Balaídos no está en obras. Solo se encuentra en transición cuando parece completo. Su estado natural es el gestante, como un feto que nunca llega al parto; niño vampiro anclado en el tiempo. Aunque lo sueñen como Guggenheim del fútbol, se presenta como inmenso galpón: híbrido en sus materiales, con las costillas al aire, dúctil en sus usos. La arquitectura determina los sucesos que acoge. Balaídos, anatema del Feng Shui, se asienta sobre un río y rompe las reglas de la armonía. En consecuencia, todo sucede al revés en este microcosmos. Iago Aspas viaja a través del espejo.

No existe techo sobre Río Alto, desde donde uno se asoma al cercano cielo; el inicio de un camino que no tiene más final que el infinito. No existen obstáculos entre Río y Orión. El aire es frío y puro en la cima. Sopla el viento. Los sonidos del partido y de las otras gradas suenan distantes, un eco de otra vida.

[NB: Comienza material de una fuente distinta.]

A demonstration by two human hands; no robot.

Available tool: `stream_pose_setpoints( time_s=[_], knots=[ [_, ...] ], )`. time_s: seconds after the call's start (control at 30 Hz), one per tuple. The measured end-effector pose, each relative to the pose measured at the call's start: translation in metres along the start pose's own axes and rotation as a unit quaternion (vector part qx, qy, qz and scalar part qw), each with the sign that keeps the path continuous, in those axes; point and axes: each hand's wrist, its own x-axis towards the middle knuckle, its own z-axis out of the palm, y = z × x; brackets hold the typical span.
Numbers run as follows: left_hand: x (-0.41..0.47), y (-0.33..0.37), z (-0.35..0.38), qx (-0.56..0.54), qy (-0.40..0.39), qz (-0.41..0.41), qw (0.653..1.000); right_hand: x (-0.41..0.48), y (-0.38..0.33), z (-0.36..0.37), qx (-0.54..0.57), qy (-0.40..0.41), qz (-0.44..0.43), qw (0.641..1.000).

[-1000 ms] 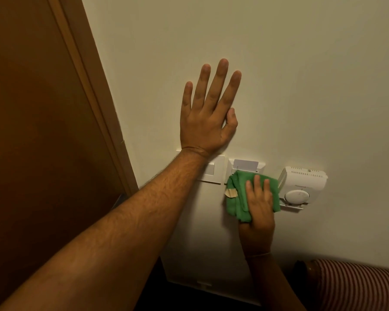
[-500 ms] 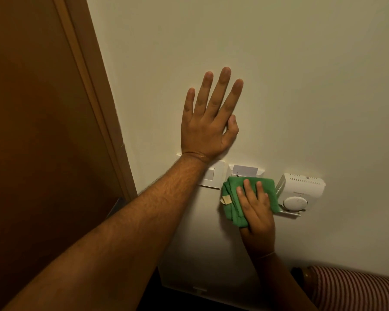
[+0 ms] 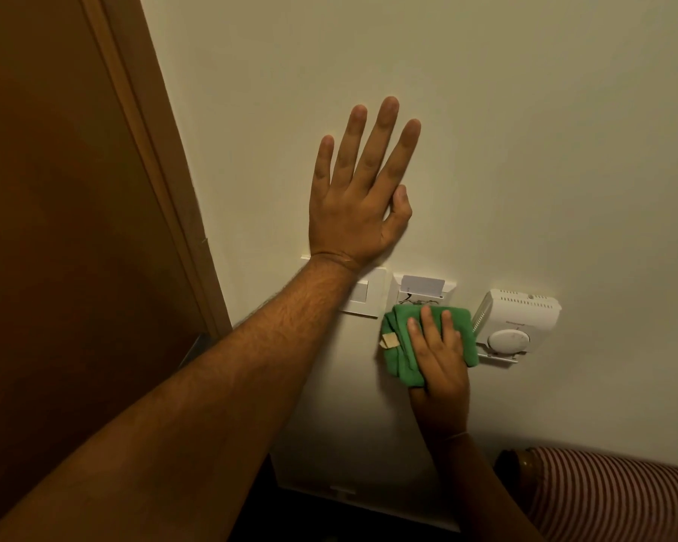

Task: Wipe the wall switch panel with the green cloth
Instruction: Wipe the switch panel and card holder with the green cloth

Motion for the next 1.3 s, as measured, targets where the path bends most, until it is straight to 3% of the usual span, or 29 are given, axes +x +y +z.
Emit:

El aficionado es allí el eremita de un templo en ruinas; el escalador que recién corona la montaña. En Balaídos, la grada de los que se opusieron grita más que la grada de animación y sobre la zona antaño de Celtarras se ha montado una carpa de obra. Cemento, acero, plástico... A Balaídos lo ha deconstruido Ferrán Adriá en pleno delirio.

Y es así que el estadio, Dark City en perpetuo movimiento, altera sus corrientes y sus mareas. Ni suena como antes ni se ofrece igual al sol, que entra ahora por las esquinas y deslumbra en la primera parte al Athletic. Las nubes acudirán al rescate del Celta en el segundo periodo. Porque también existe un particular microclima, que mezcla estaciones y meteoros.

Por ese mundo alternativo se mueve Iago Aspas como Alicia en su país maravilloso, como Once en el otro lado de Stranger Things. El moañés ha nacido para habitar Balaídos. Campo y jugador se funden en una simbiosis biológica. Iago detecta la variación casi imperceptible del barómetro, mide el ligero cambio en la dirección del viento, se anticipa al rayo que se cuela entre un jirón. Mientras, para el Tucu el fútbol es aquello que transcurre entre golpe y golpe; como el toro, su signo es el dolor.

Queda tiempo para que Maxi finja ignorancia en su cambio, dándole la espalda (ya amonestado, Hugo Mallo le advierte contra la sobreactuación); para que Lobotka y Radoja se crucen en el anochecer como Isabeau y Navarre en Lady Halcón; para que los aficionados célticos y rojiblancos intercambien aplausos cariñosos. Los del Athletic tenían un San Mamés y ahora tienen otro. Cada vez que viajan a Vigo, se encuentran un Balaídos distinto, laberinto que solo Iago sabe descifrar.